Look through the data below for the line with "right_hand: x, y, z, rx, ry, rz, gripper", and transcribe it exactly together with each line after it up to and including the line with "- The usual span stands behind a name". Give nothing else.
++++
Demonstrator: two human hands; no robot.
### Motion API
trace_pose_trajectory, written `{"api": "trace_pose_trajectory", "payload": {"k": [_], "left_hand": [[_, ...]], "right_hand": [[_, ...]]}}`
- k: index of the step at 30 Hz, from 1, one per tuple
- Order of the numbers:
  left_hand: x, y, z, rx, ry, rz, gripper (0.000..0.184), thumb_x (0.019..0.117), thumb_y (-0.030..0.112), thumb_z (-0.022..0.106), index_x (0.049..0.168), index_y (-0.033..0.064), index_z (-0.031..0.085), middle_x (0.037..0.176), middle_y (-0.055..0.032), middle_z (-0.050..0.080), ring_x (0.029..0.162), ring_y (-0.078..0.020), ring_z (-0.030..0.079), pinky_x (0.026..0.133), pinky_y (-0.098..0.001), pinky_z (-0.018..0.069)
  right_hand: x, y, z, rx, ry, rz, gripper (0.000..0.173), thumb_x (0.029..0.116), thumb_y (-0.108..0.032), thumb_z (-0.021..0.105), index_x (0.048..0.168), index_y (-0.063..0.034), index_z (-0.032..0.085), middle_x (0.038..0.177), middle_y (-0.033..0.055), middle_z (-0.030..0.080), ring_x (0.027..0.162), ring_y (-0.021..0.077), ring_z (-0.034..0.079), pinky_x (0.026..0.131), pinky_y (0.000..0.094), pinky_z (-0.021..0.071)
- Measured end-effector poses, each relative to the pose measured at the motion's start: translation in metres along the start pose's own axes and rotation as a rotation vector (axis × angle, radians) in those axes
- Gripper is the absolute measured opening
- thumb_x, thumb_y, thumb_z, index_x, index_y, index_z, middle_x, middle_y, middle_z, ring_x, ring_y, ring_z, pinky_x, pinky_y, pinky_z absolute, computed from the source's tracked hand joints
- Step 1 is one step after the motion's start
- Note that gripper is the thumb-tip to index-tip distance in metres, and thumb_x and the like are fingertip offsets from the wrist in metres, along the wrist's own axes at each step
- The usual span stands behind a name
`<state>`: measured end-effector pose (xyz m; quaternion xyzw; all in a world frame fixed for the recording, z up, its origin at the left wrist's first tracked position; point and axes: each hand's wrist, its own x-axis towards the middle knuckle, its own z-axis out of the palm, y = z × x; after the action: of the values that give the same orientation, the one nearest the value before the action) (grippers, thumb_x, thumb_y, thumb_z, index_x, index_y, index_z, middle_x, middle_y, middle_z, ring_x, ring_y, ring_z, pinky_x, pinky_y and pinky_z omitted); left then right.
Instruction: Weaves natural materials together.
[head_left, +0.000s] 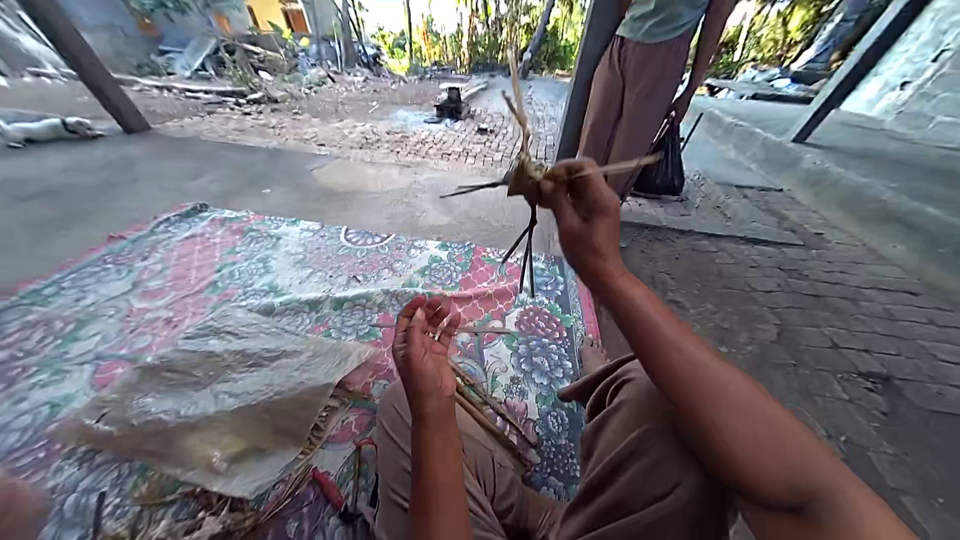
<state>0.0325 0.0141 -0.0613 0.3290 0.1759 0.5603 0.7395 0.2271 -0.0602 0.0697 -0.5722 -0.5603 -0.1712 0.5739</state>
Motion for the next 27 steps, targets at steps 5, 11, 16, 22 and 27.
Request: {"api": "trace_pose_trajectory", "payload": {"k": [5,11,16,22,27], "left_hand": [[-0.003,-0.011,0.002,0.059,-0.070,0.034,0.025,0.1064,0.007,0.036,0.110,0.0024,0.060,0.094,-0.0078,0.070,0.084,-0.0185,0.071,0.080,-0.0372,0.0615],[0.006,-0.022,-0.015,0.112,-0.106,0.082,0.025,0.1051,0.006,0.037,0.110,0.0010,0.060,0.093,-0.0068,0.072,0.082,-0.0171,0.072,0.078,-0.0349,0.0625],[0.014,-0.050,-0.028,0.196,-0.128,-0.038,0.024,0.1057,0.005,0.039,0.112,-0.0015,0.061,0.093,-0.0078,0.072,0.080,-0.0166,0.072,0.074,-0.0317,0.0617],[0.010,-0.105,-0.031,0.460,-0.216,-0.284,0.023,0.1066,0.008,0.046,0.119,-0.0045,0.060,0.095,-0.0100,0.070,0.080,-0.0153,0.069,0.073,-0.0319,0.0586],[-0.011,-0.142,-0.009,0.675,-0.398,-0.497,0.030,0.1057,0.011,0.050,0.130,-0.0061,0.057,0.106,-0.0162,0.069,0.088,-0.0193,0.068,0.080,-0.0378,0.0566]], "right_hand": [[-0.006,0.009,0.004,0.180,-0.250,0.268,0.017,0.0997,-0.006,0.061,0.110,0.0066,0.063,0.093,0.0099,0.068,0.075,0.0115,0.067,0.074,0.0311,0.0603],[-0.025,0.009,0.026,-0.106,-0.301,0.077,0.013,0.0938,-0.002,0.068,0.106,0.0020,0.071,0.099,0.0168,0.067,0.081,0.0246,0.068,0.073,0.0413,0.0597],[-0.032,0.002,0.043,-0.157,-0.336,0.034,0.014,0.0930,-0.002,0.069,0.106,-0.0013,0.073,0.098,0.0156,0.065,0.080,0.0257,0.067,0.072,0.0443,0.0588],[-0.045,-0.015,0.056,0.251,-0.620,0.024,0.018,0.0969,-0.002,0.064,0.113,0.0054,0.068,0.104,0.0148,0.070,0.083,0.0147,0.069,0.078,0.0311,0.0602],[-0.042,-0.045,0.029,0.339,-0.889,0.021,0.044,0.0978,-0.001,0.063,0.141,-0.0060,0.057,0.111,0.0088,0.072,0.081,0.0104,0.071,0.075,0.0269,0.0608]]}}
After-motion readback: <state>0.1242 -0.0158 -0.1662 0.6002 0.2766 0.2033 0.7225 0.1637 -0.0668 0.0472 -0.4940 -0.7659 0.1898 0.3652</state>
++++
§ **Finished exercise**:
  right_hand: x, y, z, rx, ry, rz, gripper (0.000..0.173), thumb_x (0.029..0.116), thumb_y (-0.108..0.032), thumb_z (-0.021..0.105), index_x (0.048..0.168), index_y (-0.063..0.034), index_z (-0.032..0.085), middle_x (0.038..0.177), middle_y (-0.033..0.055), middle_z (-0.030..0.080), ring_x (0.027..0.162), ring_y (-0.021..0.077), ring_z (-0.034..0.079), pinky_x (0.026..0.131), pinky_y (0.000..0.094), pinky_z (-0.021..0.071)
- Measured end-effector poses, each relative to the pose measured at the motion's start: translation in metres along the start pose's own axes and rotation as a rotation vector (axis × angle, radians) in those axes
- Gripper is the absolute measured opening
- thumb_x, thumb_y, thumb_z, index_x, index_y, index_z, middle_x, middle_y, middle_z, ring_x, ring_y, ring_z, pinky_x, pinky_y, pinky_z absolute, computed from the source's tracked hand joints
- Step 1 is one step after the motion's start
- Note that gripper is the thumb-tip to index-tip distance in metres, and thumb_x and the like are fingertip offsets from the wrist in metres, along the wrist's own axes at each step
- The usual span stands behind a name

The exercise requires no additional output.